Of 74 patients with large cores on CTP, 39 (53%) received EVT, and 35 (47%) received medical management only. Rates of functional independence (8 [21%] vs 1 [3%]; P = .03) were significantly higher in patients treated with EVT (eFigure 1 in the Supplement) There was a numerical difference in functional outcome that was not statistically significant (adjusted common OR, 1.53 [95% CI, 0.54-4.30]; P = .42; eTable 3 in the Supplement). Rates of symptomatic ICH (7 [18%] vs 3 [9%]; P = .24) and neurological worsening (12 [32%] vs 7 [21%]; P = .33) were numerically but nonsignificantly higher in patients treated with EVT. Mortality rates (17 [44%] vs 17 [49%]; P = .67) were similar between patients who received EVT vs those who received medical management.

Large Cores on CT and CTP

Forty patients had large cores on both imaging modalities. Of these, 14 (35%) were treated with EVT, and 26 (65%) were treated with medical management only. Functional independence rates were found in 2 individuals (14%) in the EVT group compared with 1 individual (4%) in the medical management group (P = .28; eFigure 1 in the Supplement). Multivariable ordinal logistic regression model showed a nonsignificant difference in 90-day mRS scores (adjusted common OR, 3.24 [95% CI, 0.71-14.72]; P = .13; eTable 3 in the Supplement). Patients treated with EVT had significantly higher rates of neurological worsening (6 [46%] vs 3 [13%]; P = .04). Symptomatic ICH (3 [21%] vs 3 [12%]; P = .65) and deaths (5 [36%] vs 12 [46%]; P = .74) were similar between patients treated with EVT vs medical management only.

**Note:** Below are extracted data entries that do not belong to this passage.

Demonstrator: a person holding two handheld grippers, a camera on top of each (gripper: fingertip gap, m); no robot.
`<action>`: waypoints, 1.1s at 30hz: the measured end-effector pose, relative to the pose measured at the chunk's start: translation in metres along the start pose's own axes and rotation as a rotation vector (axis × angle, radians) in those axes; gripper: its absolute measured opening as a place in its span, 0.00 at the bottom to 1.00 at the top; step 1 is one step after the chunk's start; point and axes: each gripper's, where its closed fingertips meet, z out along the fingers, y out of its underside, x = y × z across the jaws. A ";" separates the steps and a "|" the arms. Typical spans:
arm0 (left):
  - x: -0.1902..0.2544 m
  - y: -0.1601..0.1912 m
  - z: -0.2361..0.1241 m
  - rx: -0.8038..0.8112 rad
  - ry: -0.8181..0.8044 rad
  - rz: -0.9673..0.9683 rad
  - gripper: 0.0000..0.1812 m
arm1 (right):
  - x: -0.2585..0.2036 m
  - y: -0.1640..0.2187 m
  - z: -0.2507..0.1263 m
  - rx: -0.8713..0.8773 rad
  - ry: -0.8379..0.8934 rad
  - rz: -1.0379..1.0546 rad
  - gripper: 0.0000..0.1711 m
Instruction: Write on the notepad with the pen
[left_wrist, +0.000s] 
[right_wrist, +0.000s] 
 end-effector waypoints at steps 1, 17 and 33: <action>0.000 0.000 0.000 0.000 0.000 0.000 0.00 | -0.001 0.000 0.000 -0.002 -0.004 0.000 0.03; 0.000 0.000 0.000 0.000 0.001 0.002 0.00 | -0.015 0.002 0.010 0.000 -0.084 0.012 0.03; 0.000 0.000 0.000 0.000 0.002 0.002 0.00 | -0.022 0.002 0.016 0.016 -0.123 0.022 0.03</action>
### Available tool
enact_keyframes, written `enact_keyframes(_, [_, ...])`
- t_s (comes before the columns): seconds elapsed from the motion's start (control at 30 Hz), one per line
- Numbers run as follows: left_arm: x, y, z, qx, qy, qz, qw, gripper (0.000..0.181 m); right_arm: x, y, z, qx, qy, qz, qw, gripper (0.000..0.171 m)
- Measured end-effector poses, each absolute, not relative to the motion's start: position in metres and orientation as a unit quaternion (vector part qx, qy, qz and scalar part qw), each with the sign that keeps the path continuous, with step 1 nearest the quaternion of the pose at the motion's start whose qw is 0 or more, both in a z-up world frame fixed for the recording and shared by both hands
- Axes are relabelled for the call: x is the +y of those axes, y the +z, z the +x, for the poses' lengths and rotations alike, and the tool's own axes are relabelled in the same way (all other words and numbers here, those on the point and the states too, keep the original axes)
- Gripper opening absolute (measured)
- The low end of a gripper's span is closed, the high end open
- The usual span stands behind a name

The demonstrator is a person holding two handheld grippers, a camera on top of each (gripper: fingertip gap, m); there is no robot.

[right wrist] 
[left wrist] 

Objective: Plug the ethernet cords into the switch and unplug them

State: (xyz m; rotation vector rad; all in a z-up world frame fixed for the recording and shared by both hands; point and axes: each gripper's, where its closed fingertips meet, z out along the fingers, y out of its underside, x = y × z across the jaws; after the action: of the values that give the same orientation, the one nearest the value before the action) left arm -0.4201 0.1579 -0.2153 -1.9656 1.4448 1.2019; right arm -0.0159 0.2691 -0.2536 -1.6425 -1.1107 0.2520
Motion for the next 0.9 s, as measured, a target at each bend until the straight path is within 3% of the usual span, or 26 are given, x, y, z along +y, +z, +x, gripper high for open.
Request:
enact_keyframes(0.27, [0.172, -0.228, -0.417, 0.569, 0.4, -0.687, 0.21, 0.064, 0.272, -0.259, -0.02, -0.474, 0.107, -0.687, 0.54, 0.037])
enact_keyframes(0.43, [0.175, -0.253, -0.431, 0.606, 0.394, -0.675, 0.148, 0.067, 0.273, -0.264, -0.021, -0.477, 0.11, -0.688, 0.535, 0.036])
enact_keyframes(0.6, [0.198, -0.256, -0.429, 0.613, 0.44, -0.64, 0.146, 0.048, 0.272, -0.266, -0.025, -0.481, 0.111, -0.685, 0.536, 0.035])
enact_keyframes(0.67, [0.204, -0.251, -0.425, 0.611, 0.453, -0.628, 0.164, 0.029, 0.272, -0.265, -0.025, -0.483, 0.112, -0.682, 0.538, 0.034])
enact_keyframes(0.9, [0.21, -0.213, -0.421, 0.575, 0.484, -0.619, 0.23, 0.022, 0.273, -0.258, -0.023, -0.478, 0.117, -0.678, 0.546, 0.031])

Outcomes Associated With Reperfusion

The successful reperfusion rate with EVT (modified treatment in cerebral ischemia ≥2b) was found in 50 of 62 individuals (81%). Patients who achieved successful reperfusion had numerically higher rates of functional independence (17 of 50 [34%] vs 2 of 12 [17%] in those who had modified treatment in cerebral ischemia scores of 0 to 2a), but this difference did not reach statistical significance (aOR, 2.50 [95% CI, 0.15-41.22]; P = .52; eFigure 2 in the Supplement).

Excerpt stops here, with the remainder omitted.